China's corruption charges against GlaxoSmithKline's former China boss, Mark Reilly, and two others is a major warning sign to multi-nationals that are looking or have set up shop in the country, says the state-press agency Xinhua.
In an English language editorial piece Xinhua, the paper which is viewed as the mouthpiece for the People's Republic of China, said that the scandal could also do irreparable damage to the Britain's largest drugmaker's Chinese operations, and foreign corporate integrity overall.
"GSK's practices eroded its corporate integrity and could cause irreparable damage to the company in China and elsewhere," said a commentary piece, which are often seen as indicative of the government's thinking, in Xinhua.

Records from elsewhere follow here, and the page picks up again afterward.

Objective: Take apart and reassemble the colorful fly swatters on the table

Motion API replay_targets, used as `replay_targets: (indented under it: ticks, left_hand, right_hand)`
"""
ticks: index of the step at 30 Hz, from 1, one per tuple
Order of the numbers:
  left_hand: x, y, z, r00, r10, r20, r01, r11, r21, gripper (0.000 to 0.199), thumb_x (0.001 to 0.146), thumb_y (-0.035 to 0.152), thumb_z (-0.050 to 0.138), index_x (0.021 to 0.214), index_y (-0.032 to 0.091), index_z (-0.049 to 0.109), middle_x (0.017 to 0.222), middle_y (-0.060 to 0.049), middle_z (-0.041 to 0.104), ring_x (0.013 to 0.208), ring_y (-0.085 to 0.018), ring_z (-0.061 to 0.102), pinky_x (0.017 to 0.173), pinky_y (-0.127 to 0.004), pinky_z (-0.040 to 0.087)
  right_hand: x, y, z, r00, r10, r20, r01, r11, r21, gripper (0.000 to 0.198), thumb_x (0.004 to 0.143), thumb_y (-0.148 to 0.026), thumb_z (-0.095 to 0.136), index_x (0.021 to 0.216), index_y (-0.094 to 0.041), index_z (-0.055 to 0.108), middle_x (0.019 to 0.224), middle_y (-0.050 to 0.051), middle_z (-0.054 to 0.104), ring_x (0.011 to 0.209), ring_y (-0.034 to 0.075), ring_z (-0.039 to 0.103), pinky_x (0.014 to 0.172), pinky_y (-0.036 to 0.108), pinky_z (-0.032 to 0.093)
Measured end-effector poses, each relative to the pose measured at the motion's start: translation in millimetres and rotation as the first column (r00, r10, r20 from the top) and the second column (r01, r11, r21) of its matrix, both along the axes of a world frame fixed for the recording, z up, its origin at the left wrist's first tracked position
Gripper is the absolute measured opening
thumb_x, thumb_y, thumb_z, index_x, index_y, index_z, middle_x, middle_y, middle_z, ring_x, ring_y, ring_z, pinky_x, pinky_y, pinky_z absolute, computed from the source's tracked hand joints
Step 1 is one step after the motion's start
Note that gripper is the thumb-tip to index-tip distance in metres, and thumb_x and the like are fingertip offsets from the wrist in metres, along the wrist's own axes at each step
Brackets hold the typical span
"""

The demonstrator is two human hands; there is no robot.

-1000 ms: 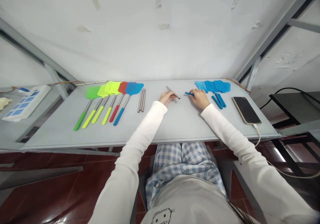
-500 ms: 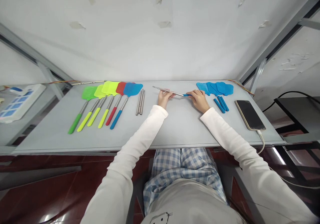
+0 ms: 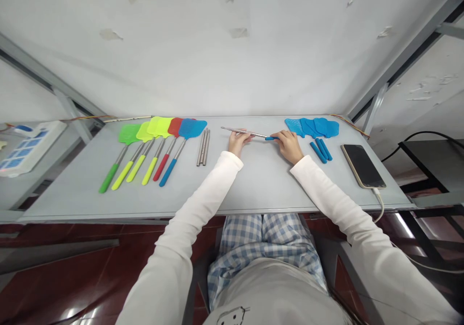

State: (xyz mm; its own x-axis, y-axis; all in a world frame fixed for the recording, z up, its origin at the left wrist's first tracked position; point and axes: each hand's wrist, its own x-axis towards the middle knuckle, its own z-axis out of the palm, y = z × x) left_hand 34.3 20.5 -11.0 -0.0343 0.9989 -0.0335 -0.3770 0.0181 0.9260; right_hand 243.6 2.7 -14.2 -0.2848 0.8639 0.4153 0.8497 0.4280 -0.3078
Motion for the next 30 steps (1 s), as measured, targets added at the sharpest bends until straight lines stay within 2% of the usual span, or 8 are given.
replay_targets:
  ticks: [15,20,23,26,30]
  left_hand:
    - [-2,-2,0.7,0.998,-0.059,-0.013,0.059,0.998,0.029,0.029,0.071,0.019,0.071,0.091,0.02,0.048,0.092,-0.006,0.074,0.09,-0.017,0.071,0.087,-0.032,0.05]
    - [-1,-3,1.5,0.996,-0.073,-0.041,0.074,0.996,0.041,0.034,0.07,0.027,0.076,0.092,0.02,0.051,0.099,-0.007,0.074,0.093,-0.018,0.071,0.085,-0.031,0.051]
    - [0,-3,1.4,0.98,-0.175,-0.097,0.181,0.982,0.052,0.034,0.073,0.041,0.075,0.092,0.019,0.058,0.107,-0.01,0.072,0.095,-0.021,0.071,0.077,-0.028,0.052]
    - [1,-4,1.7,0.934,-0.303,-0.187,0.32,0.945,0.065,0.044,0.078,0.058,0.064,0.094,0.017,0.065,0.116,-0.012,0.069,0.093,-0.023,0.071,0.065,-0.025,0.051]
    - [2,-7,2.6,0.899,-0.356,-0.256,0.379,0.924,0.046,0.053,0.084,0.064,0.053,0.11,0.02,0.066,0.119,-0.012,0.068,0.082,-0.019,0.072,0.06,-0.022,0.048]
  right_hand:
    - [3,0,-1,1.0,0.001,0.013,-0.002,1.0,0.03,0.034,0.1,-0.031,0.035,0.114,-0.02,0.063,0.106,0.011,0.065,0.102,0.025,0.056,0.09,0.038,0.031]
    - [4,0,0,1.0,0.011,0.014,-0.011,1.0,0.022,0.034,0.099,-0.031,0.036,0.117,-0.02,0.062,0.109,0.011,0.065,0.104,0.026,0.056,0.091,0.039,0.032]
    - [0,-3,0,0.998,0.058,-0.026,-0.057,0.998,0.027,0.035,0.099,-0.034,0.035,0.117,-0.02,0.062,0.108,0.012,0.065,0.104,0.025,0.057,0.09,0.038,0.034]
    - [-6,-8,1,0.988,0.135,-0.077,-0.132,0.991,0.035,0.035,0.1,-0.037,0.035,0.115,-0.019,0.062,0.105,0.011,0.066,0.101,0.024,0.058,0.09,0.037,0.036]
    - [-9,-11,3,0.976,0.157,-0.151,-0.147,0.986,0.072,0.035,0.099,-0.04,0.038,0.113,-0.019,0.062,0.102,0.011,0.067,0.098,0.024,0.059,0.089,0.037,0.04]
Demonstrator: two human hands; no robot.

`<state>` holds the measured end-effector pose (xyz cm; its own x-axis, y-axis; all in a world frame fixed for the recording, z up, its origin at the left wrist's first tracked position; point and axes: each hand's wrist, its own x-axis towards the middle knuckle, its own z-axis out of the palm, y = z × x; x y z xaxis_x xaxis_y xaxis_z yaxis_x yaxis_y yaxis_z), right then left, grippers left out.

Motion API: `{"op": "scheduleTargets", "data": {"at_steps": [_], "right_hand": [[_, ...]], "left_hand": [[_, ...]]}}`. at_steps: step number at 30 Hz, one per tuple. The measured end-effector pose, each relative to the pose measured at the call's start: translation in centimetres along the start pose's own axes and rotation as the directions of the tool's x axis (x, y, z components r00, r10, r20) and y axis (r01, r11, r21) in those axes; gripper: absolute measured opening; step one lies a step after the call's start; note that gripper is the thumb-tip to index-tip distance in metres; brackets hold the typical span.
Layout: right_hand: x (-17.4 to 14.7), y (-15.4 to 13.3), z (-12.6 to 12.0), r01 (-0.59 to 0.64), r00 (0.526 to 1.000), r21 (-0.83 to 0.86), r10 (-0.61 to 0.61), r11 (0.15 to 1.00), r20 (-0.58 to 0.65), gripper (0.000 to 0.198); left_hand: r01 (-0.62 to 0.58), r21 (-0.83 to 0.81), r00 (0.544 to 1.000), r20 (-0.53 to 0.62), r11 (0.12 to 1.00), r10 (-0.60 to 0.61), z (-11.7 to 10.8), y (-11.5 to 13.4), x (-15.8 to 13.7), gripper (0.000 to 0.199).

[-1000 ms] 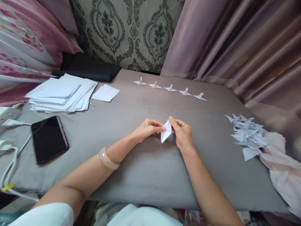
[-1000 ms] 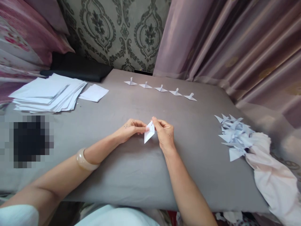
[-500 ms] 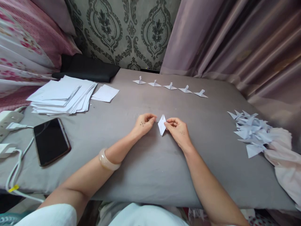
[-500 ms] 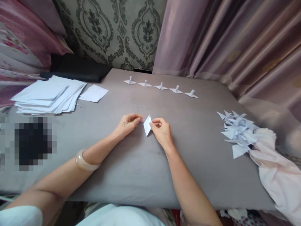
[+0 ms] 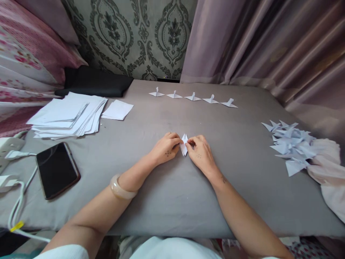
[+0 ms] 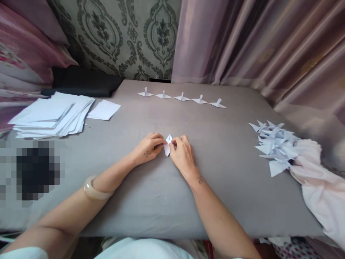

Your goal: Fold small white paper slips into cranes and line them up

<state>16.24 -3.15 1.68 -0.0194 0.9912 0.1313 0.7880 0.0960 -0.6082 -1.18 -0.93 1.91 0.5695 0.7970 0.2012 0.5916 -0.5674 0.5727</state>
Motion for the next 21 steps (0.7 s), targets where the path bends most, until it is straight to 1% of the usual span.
{"op": "scheduleTargets", "data": {"at_steps": [2, 6, 8, 10, 15, 18, 21], "right_hand": [[-0.1, 0.3, -0.4, 0.025, 0.999, -0.03, -0.023, 0.999, 0.049, 0.019], [-0.4, 0.4, -1.7, 0.065, 0.984, -0.018, -0.061, 0.998, 0.167, 0.029], [-0.5, 0.3, -2.2, 0.066, 0.978, -0.012, -0.062, 0.998, 0.2, 0.03], [-0.5, 0.1, -2.4, 0.067, 0.973, -0.009, -0.063, 0.998, 0.22, 0.026], [-0.3, 0.3, -2.2, 0.042, 0.977, 0.011, -0.043, 0.999, 0.211, 0.016], [-0.1, 0.4, -1.9, 0.024, 0.982, 0.004, -0.024, 1.0, 0.188, 0.016], [0.0, 0.4, -1.7, 0.009, 0.986, -0.016, -0.007, 1.0, 0.168, 0.018]], "left_hand": [[-0.001, 0.009, 1.0, 0.007, 1.0, 0.001, -0.2, 0.0, 0.0, 0.028], [0.022, -0.014, 1.0, 0.016, 1.0, -0.022, -0.3, 0.0, 0.0, 0.026], [0.036, -0.029, 0.999, 0.017, 0.999, -0.035, -0.3, -0.1, 0.0, 0.025], [0.04, -0.043, 0.999, 0.01, 0.998, -0.04, -0.2, -0.1, 0.1, 0.024], [0.061, -0.098, 0.997, -0.031, 0.993, -0.064, 0.0, -0.1, 0.3, 0.021], [0.102, -0.124, 0.992, -0.059, 0.987, -0.11, 0.1, 0.1, 0.4, 0.021], [0.142, -0.144, 0.987, -0.049, 0.979, -0.151, 0.0, 0.2, 0.6, 0.017]]}}
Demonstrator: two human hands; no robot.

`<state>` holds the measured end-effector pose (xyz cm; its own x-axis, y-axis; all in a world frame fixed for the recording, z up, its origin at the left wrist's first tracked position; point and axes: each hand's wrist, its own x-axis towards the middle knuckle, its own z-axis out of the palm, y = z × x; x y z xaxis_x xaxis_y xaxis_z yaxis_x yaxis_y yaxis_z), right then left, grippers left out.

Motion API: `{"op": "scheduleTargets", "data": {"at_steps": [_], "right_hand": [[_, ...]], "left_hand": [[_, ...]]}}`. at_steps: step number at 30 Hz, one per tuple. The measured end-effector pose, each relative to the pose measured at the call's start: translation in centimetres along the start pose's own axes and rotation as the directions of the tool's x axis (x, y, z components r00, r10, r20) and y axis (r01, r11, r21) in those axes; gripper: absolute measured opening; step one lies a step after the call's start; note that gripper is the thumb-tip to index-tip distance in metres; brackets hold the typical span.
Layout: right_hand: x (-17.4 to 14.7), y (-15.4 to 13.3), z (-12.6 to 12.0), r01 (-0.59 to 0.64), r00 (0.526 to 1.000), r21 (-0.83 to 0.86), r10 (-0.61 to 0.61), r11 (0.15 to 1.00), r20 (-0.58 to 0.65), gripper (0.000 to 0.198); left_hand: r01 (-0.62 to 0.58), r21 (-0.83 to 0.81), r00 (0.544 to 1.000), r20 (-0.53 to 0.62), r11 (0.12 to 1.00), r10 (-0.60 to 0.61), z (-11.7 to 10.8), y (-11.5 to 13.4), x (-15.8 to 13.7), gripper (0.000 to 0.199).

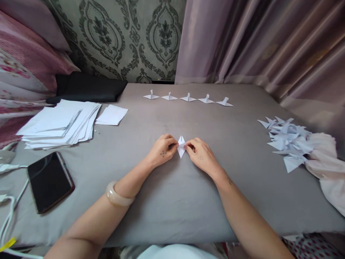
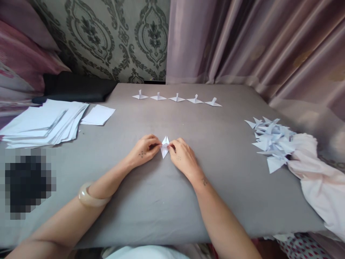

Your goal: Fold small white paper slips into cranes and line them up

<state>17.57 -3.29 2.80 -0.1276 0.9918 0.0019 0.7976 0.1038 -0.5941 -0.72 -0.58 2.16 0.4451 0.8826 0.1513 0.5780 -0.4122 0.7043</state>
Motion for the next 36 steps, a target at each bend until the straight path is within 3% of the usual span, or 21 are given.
{"op": "scheduleTargets", "data": {"at_steps": [16, 36], "right_hand": [[0.5, 0.2, 1.1, -0.086, 0.992, -0.019, 0.084, 0.996, -0.099, 0.02], [0.8, -0.2, 1.2, -0.142, 0.98, -0.021, 0.138, 0.99, -0.142, 0.02]], "left_hand": [[0.182, -0.047, 0.983, -0.03, 0.982, -0.184, 0.4, 0.4, 0.6, 0.011], [0.184, -0.094, 0.98, -0.064, 0.978, -0.191, 1.1, 0.1, 0.4, 0.009]]}}
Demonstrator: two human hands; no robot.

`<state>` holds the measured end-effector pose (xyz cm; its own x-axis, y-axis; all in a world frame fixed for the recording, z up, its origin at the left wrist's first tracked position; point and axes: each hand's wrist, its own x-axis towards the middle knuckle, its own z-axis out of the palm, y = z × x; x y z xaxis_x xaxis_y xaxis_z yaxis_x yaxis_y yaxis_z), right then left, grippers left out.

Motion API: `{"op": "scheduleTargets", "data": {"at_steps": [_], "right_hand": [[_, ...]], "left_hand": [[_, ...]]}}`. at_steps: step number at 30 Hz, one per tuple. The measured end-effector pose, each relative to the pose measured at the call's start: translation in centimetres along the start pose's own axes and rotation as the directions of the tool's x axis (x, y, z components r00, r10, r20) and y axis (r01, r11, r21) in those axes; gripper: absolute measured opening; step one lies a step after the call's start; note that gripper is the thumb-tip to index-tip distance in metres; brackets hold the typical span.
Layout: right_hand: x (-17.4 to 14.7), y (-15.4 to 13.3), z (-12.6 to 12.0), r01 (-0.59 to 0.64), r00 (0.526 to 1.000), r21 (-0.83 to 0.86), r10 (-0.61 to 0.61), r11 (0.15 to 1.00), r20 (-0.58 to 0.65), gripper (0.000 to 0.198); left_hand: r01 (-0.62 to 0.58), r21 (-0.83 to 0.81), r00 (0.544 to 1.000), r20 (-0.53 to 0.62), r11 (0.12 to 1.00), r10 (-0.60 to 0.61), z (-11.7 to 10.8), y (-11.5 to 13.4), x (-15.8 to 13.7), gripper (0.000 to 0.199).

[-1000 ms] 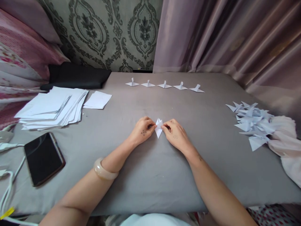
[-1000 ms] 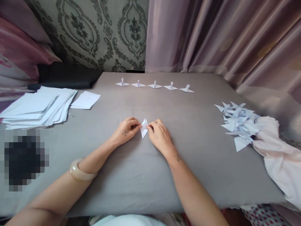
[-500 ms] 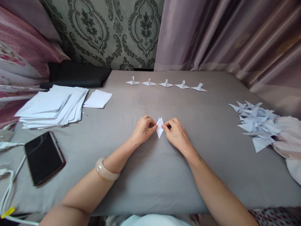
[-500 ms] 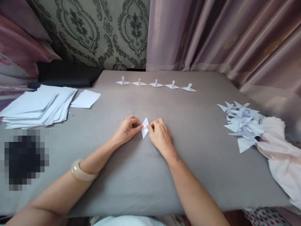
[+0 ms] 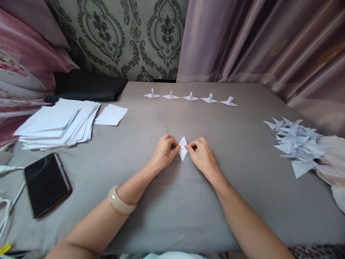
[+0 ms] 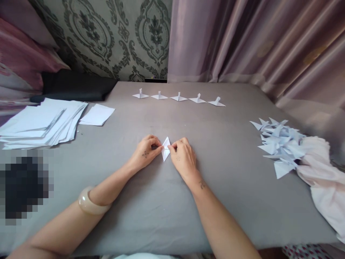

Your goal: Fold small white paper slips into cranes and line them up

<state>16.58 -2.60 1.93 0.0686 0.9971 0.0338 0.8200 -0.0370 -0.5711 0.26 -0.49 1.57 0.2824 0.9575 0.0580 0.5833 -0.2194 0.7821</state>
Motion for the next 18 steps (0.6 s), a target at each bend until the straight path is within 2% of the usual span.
{"op": "scheduleTargets", "data": {"at_steps": [9, 13, 15, 18], "right_hand": [[0.14, -0.07, -0.15, -0.032, 0.999, 0.008, 0.031, 0.999, 0.009, 0.017], [0.2, 0.15, -0.02, -0.039, 0.999, 0.019, 0.039, 0.999, -0.022, 0.017], [0.13, 0.22, 0.03, -0.01, 1.0, 0.061, 0.011, 0.998, -0.029, 0.013], [-0.22, 0.16, -0.14, 0.095, 0.996, 0.095, -0.094, 0.991, -0.013, 0.008]], "left_hand": [[-0.038, 0.07, 0.999, -0.034, 0.997, 0.04, 0.66, -0.42, -0.44, 0.002], [-0.113, 0.12, 0.992, -0.045, 0.986, 0.119, 0.89, -0.4, -0.63, 0.013], [-0.14, 0.167, 0.989, -0.012, 0.976, 0.144, 0.88, -0.14, -0.66, 0.013], [-0.176, 0.263, 0.984, 0.028, 0.948, 0.175, 0.61, 0.27, -0.77, 0.019]]}}
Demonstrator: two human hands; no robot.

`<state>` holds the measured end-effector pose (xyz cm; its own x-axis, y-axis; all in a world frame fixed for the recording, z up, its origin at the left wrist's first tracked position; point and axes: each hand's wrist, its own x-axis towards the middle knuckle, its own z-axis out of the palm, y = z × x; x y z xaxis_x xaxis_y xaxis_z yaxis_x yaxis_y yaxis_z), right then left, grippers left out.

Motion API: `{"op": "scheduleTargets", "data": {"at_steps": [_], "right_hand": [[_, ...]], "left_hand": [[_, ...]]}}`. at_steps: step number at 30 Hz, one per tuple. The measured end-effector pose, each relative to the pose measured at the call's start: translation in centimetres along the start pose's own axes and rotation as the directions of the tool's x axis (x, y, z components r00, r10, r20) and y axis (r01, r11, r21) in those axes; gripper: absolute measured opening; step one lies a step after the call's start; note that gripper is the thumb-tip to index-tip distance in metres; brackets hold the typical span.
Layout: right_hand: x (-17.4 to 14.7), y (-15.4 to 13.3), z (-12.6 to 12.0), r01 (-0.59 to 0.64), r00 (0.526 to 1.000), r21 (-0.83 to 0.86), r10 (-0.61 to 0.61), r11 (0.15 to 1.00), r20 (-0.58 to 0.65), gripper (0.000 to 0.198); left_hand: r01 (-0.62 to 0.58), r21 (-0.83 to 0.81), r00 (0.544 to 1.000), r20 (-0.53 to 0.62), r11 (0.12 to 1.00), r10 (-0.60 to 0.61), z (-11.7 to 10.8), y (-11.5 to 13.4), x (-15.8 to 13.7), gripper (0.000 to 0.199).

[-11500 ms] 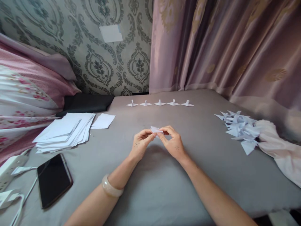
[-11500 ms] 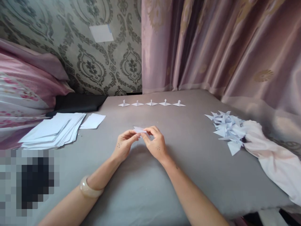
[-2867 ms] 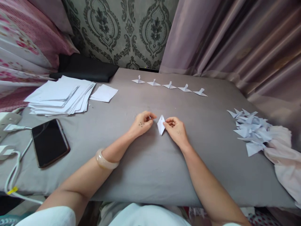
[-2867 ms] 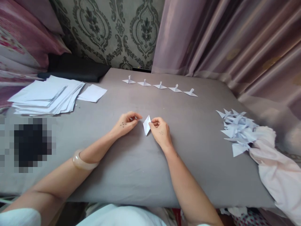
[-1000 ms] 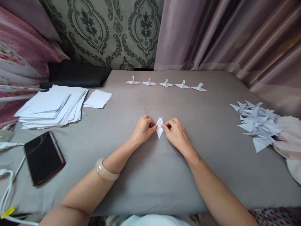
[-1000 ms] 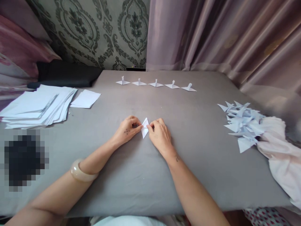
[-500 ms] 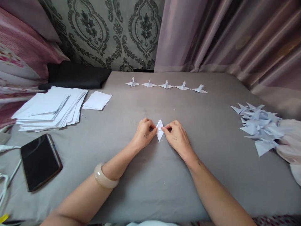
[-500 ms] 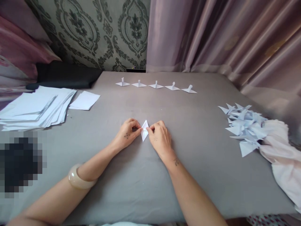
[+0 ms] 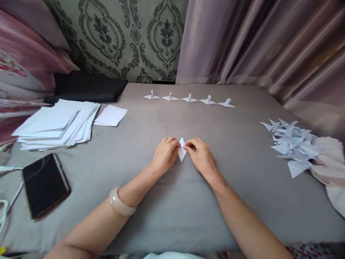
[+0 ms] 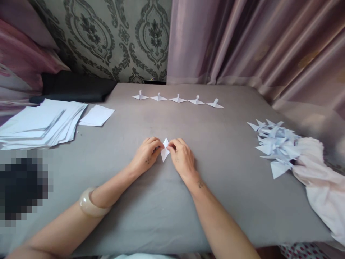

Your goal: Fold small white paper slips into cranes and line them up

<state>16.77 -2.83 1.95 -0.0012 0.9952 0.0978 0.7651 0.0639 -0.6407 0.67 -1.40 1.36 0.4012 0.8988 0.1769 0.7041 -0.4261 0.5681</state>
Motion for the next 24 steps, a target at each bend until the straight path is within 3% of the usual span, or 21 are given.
{"op": "scheduleTargets", "data": {"at_steps": [5, 11, 15, 20, 24], "right_hand": [[-1.0, -0.6, -1.0, 0.19, 0.978, -0.186, -0.169, 0.964, 0.123, 0.026], [-2.2, -2.2, -1.6, 0.338, 0.935, -0.435, -0.244, 0.834, 0.259, 0.03], [-2.4, -3.1, -1.4, 0.366, 0.925, -0.543, -0.228, 0.756, 0.305, 0.031], [-2.1, -2.6, -1.6, 0.355, 0.921, -0.478, -0.214, 0.803, 0.325, 0.033], [-2.0, -2.3, -1.7, 0.323, 0.928, -0.435, -0.191, 0.841, 0.32, 0.033]], "left_hand": [[-0.108, 0.139, 0.985, 0.15, 0.984, 0.086, -1.5, 0.2, -0.5, 0.029], [-0.164, 0.191, 0.955, 0.275, 0.968, 0.108, -3.3, 0.7, -0.9, 0.041], [-0.162, 0.15, 0.967, 0.222, 0.975, 0.126, -3.2, -0.3, -0.8, 0.042], [-0.073, 0.122, 0.997, 0.003, 0.99, 0.073, -2.3, -1.4, -0.8, 0.034], [-0.302, 0.157, 0.953, 0.083, 0.94, 0.292, -1.6, -0.4, -0.9, 0.035]]}}
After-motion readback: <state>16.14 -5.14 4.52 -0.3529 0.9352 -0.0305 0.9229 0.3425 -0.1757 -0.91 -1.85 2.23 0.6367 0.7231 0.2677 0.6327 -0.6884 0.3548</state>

"The case is a warning to other multinationals in China that ethics matter."
On 14 May, GSK released a statement responding to Chinese authorities' corruption charges against Reilly and two other executives, Zhang Guowei and Zhao Hongyan.
GSK said: "We take the allegations that have been raised very seriously. They are deeply concerning to us and contrary to the values of GSK."
"We want to reach a resolution that will enable the company to continue to make an important contribution to the health and welfare of China and its citizens."
China formally announced the charges against the three people earlier that day following claims that they routed 3bn yuan ($488m, £307m, €365m) in bribes to doctors through 700 travel agencies and consultancies over six years.
A Ministry of Public Security official said: "(GSK) departments offered bribes to hospitals and doctors as well as personnel to boost their sales. The money involved was in the billions of yuan (hundreds of millions of dollars)."
However, experts have warned that bribery charges could lead to the cancellation of its business licenses.